*** Opening SOURCE DATA ***

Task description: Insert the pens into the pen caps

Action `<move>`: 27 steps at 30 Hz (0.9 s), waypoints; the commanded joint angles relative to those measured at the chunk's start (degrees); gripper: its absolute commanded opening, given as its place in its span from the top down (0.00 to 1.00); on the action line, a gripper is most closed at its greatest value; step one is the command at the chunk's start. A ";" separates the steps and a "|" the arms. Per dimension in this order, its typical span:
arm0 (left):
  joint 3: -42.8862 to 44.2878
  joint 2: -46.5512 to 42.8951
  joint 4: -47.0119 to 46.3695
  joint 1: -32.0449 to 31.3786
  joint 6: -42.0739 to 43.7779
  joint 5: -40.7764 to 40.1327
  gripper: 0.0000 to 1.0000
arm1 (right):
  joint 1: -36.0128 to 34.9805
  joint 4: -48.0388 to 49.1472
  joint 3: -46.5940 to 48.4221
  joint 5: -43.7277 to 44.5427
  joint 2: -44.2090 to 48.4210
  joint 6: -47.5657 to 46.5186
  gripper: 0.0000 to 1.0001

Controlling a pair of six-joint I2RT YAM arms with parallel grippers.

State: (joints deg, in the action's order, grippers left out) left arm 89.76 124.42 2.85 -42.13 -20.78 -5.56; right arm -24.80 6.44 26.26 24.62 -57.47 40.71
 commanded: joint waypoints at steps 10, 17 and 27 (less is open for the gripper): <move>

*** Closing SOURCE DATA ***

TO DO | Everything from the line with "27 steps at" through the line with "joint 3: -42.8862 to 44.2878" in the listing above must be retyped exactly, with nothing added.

SOLUTION FOR THIS EXERCISE |
Action `<move>`: 27 steps at 30 Hz (0.9 s), waypoints; the commanded joint angles relative to those measured at the chunk's start (degrees); gripper: its absolute commanded opening, given as its place in its span from the top down (0.00 to 1.00); on the action line, a gripper is most closed at its greatest value; step one is the command at the chunk's start. A ";" separates the steps and a "|" the arms. Per dimension in this order, its typical span:
arm0 (left):
  joint 3: -42.8862 to 44.2878

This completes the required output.